INFORMATION SUPPLIED: Begin
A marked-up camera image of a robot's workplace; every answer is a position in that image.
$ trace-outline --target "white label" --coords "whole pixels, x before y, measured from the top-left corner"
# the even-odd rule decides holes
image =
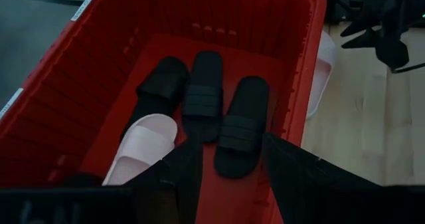
[[[11,99],[6,103],[6,105],[0,110],[0,119],[6,114],[7,110],[12,106],[12,104],[16,101],[16,99],[19,97],[19,95],[24,91],[23,88],[18,88],[16,90],[15,94],[12,96]]]
[[[88,4],[90,4],[91,1],[92,0],[85,0],[81,4],[80,8],[78,8],[77,12],[75,12],[75,15],[71,18],[71,21],[76,21],[80,17],[80,15],[84,12]]]

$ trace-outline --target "red storage bin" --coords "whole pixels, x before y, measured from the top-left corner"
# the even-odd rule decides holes
[[[325,0],[86,0],[2,110],[0,186],[54,185],[77,170],[105,176],[136,86],[161,58],[191,68],[201,50],[223,57],[223,112],[242,77],[261,76],[268,131],[300,145],[324,12]],[[181,130],[179,110],[174,118]],[[225,179],[214,151],[205,145],[197,223],[282,222],[261,164]]]

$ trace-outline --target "wooden floor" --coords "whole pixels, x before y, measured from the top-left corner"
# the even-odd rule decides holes
[[[346,26],[330,27],[337,64],[302,147],[375,183],[425,184],[425,68],[391,74],[374,49],[340,48]],[[402,40],[411,64],[425,62],[425,30]]]

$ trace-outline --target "robotic arm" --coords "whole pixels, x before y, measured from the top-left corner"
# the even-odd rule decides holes
[[[365,31],[348,41],[344,49],[375,48],[377,58],[391,72],[401,73],[425,66],[403,68],[409,62],[407,46],[401,34],[425,16],[425,0],[363,0],[363,8],[355,20],[341,33],[342,37]]]

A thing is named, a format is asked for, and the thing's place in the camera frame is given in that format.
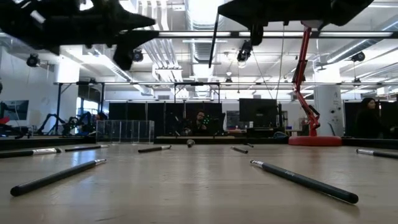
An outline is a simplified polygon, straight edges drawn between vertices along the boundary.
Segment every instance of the man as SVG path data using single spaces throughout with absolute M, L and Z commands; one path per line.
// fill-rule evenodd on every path
M 190 128 L 185 128 L 186 134 L 193 136 L 208 134 L 207 127 L 206 125 L 203 124 L 204 119 L 205 119 L 205 112 L 203 110 L 198 111 L 195 122 L 193 122 Z

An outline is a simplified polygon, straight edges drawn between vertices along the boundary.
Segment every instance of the woman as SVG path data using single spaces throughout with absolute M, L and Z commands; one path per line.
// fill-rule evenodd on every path
M 381 138 L 382 133 L 389 133 L 379 119 L 376 111 L 376 101 L 373 98 L 365 98 L 361 102 L 361 109 L 356 116 L 356 137 L 376 139 Z

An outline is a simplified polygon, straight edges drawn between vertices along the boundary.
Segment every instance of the wooden table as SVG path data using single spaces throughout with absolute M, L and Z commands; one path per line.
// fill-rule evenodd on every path
M 150 146 L 0 160 L 0 223 L 397 223 L 398 162 L 356 147 L 256 145 Z M 21 197 L 11 187 L 93 159 L 84 173 Z M 281 179 L 257 159 L 356 193 L 350 205 Z

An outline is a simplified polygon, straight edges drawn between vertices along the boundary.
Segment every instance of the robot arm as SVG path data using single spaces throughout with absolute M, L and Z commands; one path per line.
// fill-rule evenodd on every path
M 311 31 L 312 28 L 309 27 L 304 28 L 300 57 L 298 59 L 297 69 L 294 73 L 292 82 L 293 82 L 294 93 L 296 94 L 297 99 L 299 100 L 308 118 L 310 136 L 316 136 L 317 128 L 320 127 L 320 124 L 318 122 L 320 114 L 316 111 L 316 109 L 313 106 L 308 105 L 308 103 L 305 101 L 305 98 L 300 92 L 301 83 L 305 81 L 304 71 L 308 62 L 308 60 L 306 60 L 305 57 L 307 55 L 307 49 L 308 49 L 308 43 L 310 42 Z

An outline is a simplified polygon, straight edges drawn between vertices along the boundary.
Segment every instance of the cable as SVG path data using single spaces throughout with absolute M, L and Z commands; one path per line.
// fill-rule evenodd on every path
M 252 51 L 253 51 L 253 56 L 254 56 L 254 59 L 256 60 L 257 68 L 259 69 L 259 72 L 260 72 L 262 81 L 264 82 L 264 84 L 266 84 L 266 88 L 267 88 L 267 90 L 268 90 L 269 96 L 270 96 L 271 99 L 273 100 L 273 97 L 272 97 L 272 95 L 271 95 L 271 91 L 269 91 L 269 88 L 268 88 L 268 86 L 267 86 L 266 79 L 265 79 L 264 76 L 262 75 L 259 62 L 257 61 L 256 54 L 254 53 L 254 49 L 252 49 Z
M 240 87 L 239 87 L 239 70 L 240 70 L 240 69 L 239 69 L 239 64 L 238 64 L 238 93 L 241 93 L 241 92 L 240 92 Z
M 278 100 L 280 78 L 282 78 L 282 62 L 283 62 L 283 58 L 284 58 L 284 44 L 285 44 L 285 26 L 284 26 L 283 34 L 282 34 L 282 50 L 280 51 L 279 79 L 278 79 L 278 85 L 276 88 L 276 97 L 275 97 L 276 100 Z
M 28 85 L 28 84 L 29 84 L 30 70 L 31 70 L 31 68 L 29 67 L 29 71 L 27 72 L 27 80 L 26 80 L 26 85 Z

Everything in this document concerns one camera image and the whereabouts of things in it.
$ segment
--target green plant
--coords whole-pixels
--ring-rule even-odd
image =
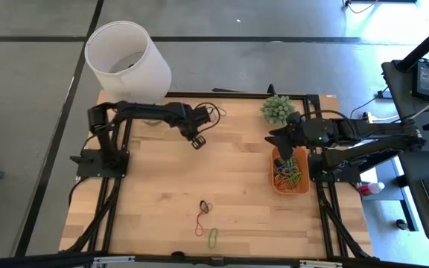
[[[264,118],[271,124],[286,124],[286,117],[294,112],[294,106],[289,97],[274,95],[264,102],[261,111]]]

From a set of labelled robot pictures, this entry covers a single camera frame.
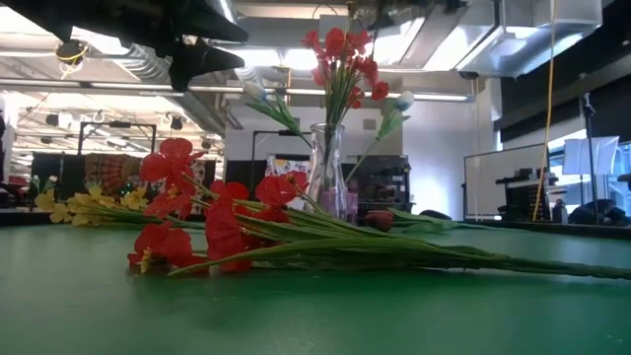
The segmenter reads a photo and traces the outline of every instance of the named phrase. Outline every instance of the flower stem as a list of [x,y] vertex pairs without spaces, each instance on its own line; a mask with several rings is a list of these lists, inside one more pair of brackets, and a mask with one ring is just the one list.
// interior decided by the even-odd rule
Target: flower stem
[[329,216],[329,214],[328,214],[328,213],[326,213],[326,211],[324,211],[324,210],[322,209],[322,207],[320,207],[320,206],[317,204],[317,202],[315,202],[312,198],[310,198],[310,197],[309,197],[306,193],[302,192],[302,193],[300,194],[300,197],[301,197],[302,199],[304,199],[307,203],[309,203],[309,204],[310,204],[310,205],[314,208],[314,211],[315,211],[316,213],[318,213],[318,214],[320,214],[320,215],[324,215],[324,216]]
[[362,162],[364,162],[364,159],[366,159],[366,157],[368,156],[368,153],[370,153],[370,151],[375,148],[375,146],[377,145],[377,143],[379,143],[380,140],[379,139],[375,139],[375,141],[373,142],[373,144],[371,144],[370,147],[368,147],[368,149],[366,150],[366,152],[364,152],[364,155],[362,155],[362,158],[359,159],[359,161],[357,161],[357,164],[355,164],[355,167],[353,167],[353,170],[350,172],[350,174],[348,175],[348,177],[346,177],[346,180],[344,181],[344,183],[348,184],[348,182],[351,180],[351,178],[353,177],[353,175],[355,174],[355,171],[357,171],[357,168],[359,168],[359,166],[362,164]]

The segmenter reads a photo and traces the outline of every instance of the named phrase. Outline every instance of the wall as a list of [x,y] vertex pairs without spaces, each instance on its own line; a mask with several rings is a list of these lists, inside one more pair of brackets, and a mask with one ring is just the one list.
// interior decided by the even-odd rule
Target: wall
[[[301,121],[303,132],[309,132],[310,126],[324,121],[324,109],[319,107],[291,107],[292,114]],[[243,130],[228,130],[226,132],[226,160],[250,160],[253,130],[281,130],[285,129],[280,123],[269,117],[254,112],[248,107],[234,107],[233,115],[244,126]],[[363,119],[374,118],[377,128],[381,123],[381,113],[378,109],[353,109],[344,118],[344,140],[342,142],[342,157],[344,162],[355,162],[357,156],[364,154],[375,139],[377,131],[364,130]],[[279,137],[276,134],[259,134],[256,138],[255,158],[266,159],[269,154],[300,154],[309,155],[309,147],[298,137]],[[392,132],[388,139],[381,142],[371,155],[401,155],[403,152],[401,130]]]
[[433,209],[462,218],[464,162],[474,151],[473,105],[417,102],[403,125],[413,213]]
[[433,209],[462,219],[464,157],[496,150],[493,120],[502,112],[500,81],[479,89],[476,104],[417,102],[406,112],[412,118],[403,125],[403,154],[412,167],[413,213]]

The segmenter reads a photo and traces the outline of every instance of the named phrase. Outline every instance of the green table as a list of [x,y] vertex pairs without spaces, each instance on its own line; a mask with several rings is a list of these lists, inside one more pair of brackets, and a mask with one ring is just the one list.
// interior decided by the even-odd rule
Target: green table
[[[460,271],[137,277],[126,262],[137,233],[0,229],[0,354],[631,354],[631,282]],[[631,267],[631,242],[484,231],[433,241]]]

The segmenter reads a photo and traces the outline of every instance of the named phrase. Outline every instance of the glass vase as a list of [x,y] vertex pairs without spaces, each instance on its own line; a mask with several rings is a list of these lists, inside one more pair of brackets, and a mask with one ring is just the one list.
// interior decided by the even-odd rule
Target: glass vase
[[[307,195],[332,217],[347,219],[346,184],[341,165],[344,126],[327,127],[326,123],[312,126],[312,170]],[[315,212],[310,203],[307,211]]]

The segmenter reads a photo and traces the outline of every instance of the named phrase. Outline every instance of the black light fixture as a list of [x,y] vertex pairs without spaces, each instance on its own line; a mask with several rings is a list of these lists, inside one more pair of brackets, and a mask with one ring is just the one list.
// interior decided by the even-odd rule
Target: black light fixture
[[51,125],[51,126],[58,126],[59,125],[59,114],[56,113],[51,113],[46,117],[45,120],[46,124]]
[[183,129],[183,124],[181,123],[181,117],[174,116],[171,119],[171,129],[173,129],[173,130],[182,130]]
INFORMATION SUPPLIED: End
• [YOUR INSTRUCTIONS]
Using the records above, set down exactly the lines from the one with "Segment every instance of the wooden" through the one with "Segment every instance of the cable", inclusive, and nothing more.

• [WRITTEN ANSWER]
Segment every instance of the wooden table as SVG path data using single spaces throughout with absolute M, L and Z commands; one path per line.
// fill-rule evenodd on every path
M 150 146 L 0 160 L 0 223 L 397 223 L 398 162 L 356 147 L 256 145 Z M 21 197 L 11 187 L 93 159 L 84 173 Z M 281 179 L 257 159 L 356 193 L 350 205 Z

An outline is a simplified polygon, straight edges drawn between vertices along the boundary.
Segment every instance of the robot arm as SVG path data using single spaces throughout with absolute M, L and Z commands; one path per line.
// fill-rule evenodd on every path
M 311 31 L 312 28 L 309 27 L 304 28 L 300 57 L 298 59 L 297 69 L 294 73 L 292 82 L 293 82 L 294 93 L 296 94 L 297 99 L 299 100 L 308 118 L 310 136 L 316 136 L 317 128 L 320 127 L 320 124 L 318 122 L 320 114 L 316 111 L 316 109 L 313 106 L 308 105 L 308 103 L 305 101 L 305 98 L 300 92 L 301 83 L 305 81 L 304 71 L 308 62 L 308 60 L 306 60 L 305 57 L 307 55 L 307 49 L 308 49 L 308 43 L 310 42 Z

An outline is a simplified polygon, straight edges drawn between vertices along the boundary.
Segment every instance of the cable as SVG path data using single spaces throughout with absolute M, L and Z commands; one path per line.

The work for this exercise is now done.